Book Synopsis Ithaca Forever by : Luigi Malerba

Download or read book Ithaca Forever written by Luigi Malerba and published by Univ of California Press. This book was released on 2021-02-23 with total page 179 pages. Available in PDF, EPUB and Kindle. Book excerpt: After twenty years, Odysseus finally returns to Ithaca, but instead of receiving the homecoming he had hoped for finds himself caught in an intense battle of wills with his faithful and long-suffering wife Penelope. When Penelope recognizes him under the guise of a beggar, she becomes furious with him for not trusting her enough to include her in his plans for ridding the palace of the Suitors.
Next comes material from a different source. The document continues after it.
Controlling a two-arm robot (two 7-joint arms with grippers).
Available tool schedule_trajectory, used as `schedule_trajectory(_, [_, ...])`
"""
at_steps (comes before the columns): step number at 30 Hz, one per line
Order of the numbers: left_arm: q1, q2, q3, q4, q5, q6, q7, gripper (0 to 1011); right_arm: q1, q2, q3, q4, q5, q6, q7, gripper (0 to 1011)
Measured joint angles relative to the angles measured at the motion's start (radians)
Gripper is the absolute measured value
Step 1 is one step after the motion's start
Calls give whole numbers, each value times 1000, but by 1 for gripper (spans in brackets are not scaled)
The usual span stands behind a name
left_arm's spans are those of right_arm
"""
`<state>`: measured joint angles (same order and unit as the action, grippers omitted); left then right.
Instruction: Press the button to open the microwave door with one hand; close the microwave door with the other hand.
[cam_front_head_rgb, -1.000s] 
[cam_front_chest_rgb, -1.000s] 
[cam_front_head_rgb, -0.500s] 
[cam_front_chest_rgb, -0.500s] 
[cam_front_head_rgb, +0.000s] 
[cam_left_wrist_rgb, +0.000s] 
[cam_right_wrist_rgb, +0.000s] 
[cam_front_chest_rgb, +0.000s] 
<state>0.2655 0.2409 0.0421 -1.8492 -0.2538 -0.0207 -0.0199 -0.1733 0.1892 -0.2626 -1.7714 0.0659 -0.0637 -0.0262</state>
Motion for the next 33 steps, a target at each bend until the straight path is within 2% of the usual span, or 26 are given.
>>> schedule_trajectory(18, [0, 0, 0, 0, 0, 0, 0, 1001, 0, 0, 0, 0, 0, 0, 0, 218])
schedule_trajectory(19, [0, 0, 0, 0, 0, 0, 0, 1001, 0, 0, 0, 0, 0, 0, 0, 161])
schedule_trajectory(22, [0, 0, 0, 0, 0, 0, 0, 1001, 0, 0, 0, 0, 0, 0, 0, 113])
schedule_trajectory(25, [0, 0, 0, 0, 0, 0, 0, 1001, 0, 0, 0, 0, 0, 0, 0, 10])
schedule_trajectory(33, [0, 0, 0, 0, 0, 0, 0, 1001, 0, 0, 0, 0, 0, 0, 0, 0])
As a result, she plays her own game of fictions to make him suffer for this lack of faith, inspiring jealousy, self-doubt, and misgivings in her husband, the legendary Homeric hero. In this captivating retelling of the Odyssey, Penelope rises as a major force with whom to be reckoned. Shifting between first-person reflections, Ithaca Forever reveals the deeply personal and powerful perspectives of both wife and husband as they struggle for respect and supremacy within a marriage that has been on hold for twenty years. Translated by PEN award-winner Douglas Grant Heise, Luigi Malerba’s novel gives us a remarkable version of this greatest work of western literature: Odysseus as a man full of doubts and Penelope as a woman of great depth and strength.